He didn't even show up for the divorce; he was in a private cigar lounge downstairs, sending his lawyer to hand me a five-million-dollar check to buy my silence like I was a discarded employee.
For two years, I had perfected the role of the "mouse"—the plain, timid wife Eric looked right past, never suspecting I was actually Rose, the world-renowned designer behind a secret fashion empire. I never told him I was the "angel" who dragged his unconscious body from a burning car years ago, the woman he’d been searching for while he ignored the one across the breakfast table. To celebrate my freedom, I had a one-night stand with a stranger in a penthouse, only to wake up and realize the man I’d just slept with was my ex-husband.
Before the ink on our divorce was dry, Eric used his billions to buy my studio, trapping me in a contract that forces me to work for him as a "lowly assistant" or face a fifty-million-dollar penalty.

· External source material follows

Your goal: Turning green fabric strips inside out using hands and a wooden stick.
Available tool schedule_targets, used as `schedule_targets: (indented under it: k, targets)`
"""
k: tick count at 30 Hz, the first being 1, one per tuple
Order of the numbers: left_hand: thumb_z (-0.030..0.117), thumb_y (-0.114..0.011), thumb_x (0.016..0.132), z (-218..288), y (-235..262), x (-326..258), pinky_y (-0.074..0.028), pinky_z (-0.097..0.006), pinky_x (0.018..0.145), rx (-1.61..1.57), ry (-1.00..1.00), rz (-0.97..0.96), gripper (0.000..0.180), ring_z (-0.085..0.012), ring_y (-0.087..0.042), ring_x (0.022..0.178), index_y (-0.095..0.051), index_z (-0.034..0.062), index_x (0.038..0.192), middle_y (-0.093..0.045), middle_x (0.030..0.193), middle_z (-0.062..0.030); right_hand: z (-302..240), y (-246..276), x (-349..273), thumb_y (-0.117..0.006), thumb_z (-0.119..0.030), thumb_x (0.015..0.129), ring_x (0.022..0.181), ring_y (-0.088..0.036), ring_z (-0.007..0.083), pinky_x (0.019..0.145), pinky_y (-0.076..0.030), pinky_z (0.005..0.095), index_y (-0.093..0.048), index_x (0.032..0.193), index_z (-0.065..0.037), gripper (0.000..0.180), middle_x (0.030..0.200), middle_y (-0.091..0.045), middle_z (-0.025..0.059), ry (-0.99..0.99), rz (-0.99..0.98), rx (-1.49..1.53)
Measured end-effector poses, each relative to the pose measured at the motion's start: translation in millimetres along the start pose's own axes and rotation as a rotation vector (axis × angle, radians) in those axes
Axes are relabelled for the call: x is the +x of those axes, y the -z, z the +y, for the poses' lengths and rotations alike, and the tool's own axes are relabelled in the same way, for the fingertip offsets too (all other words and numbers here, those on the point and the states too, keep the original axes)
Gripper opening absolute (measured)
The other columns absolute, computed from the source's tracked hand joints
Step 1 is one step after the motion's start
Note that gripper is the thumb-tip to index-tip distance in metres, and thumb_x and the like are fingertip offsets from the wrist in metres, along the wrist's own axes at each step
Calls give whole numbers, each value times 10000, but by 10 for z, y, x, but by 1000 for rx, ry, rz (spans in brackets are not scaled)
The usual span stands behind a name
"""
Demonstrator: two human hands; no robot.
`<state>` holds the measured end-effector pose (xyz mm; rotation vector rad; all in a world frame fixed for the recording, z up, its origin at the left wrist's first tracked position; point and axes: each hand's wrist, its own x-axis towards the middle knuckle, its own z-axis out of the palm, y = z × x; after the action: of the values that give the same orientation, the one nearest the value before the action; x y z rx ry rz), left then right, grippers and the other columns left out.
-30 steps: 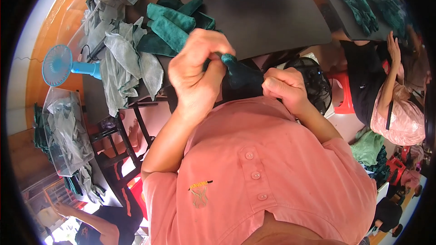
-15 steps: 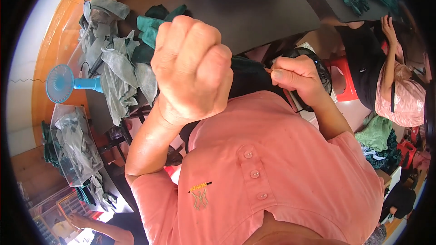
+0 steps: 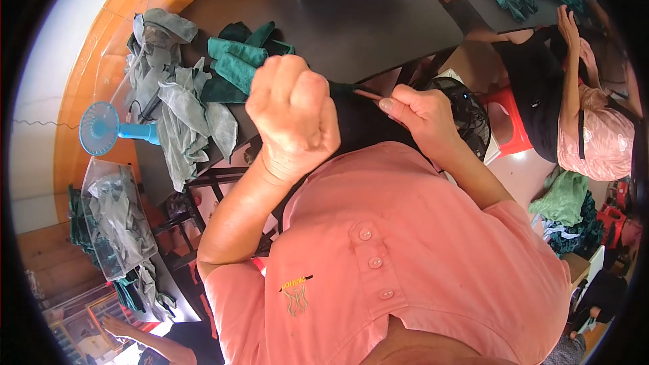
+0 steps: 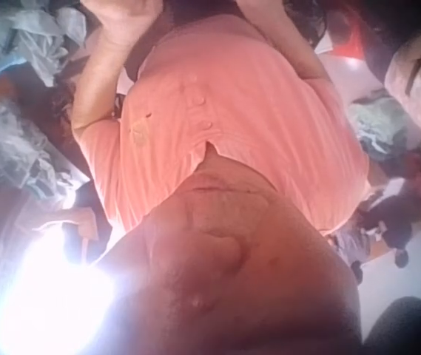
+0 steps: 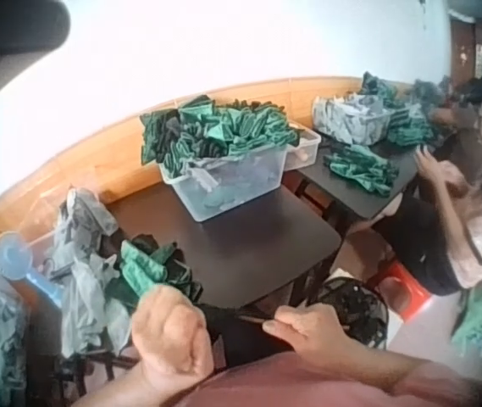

I watched in silence as a fame-hungry actress paraded around his office wearing my stolen heirloom locket—the only proof of my true identity—claiming she was the mystery woman from his bed. Eric looked right through my frumpy disguise with the same cold indifference he showed his wife, never realizing the woman he was hunting was standing right in front of him.
I couldn't understand how he could be so obsessed with finding a ghost while treating the living woman who saved him like garbage. Why was he so determined to own every piece of Rose while he had spent two years throwing Aislinn away?
"Tell him nothing," I whispered to my reflection as I reapplied the thick foundation that masked my face.
"You're dangerous, Ann Reese," he told me later, his eyes narrowing as he sensed a familiar spark behind my thick glasses.
I adjusted my bun and looked him in the eye, ready to play the long game. He thinks he’s bought my future, but he’s about to find out that Rose doesn’t just design couture—she designs ruins.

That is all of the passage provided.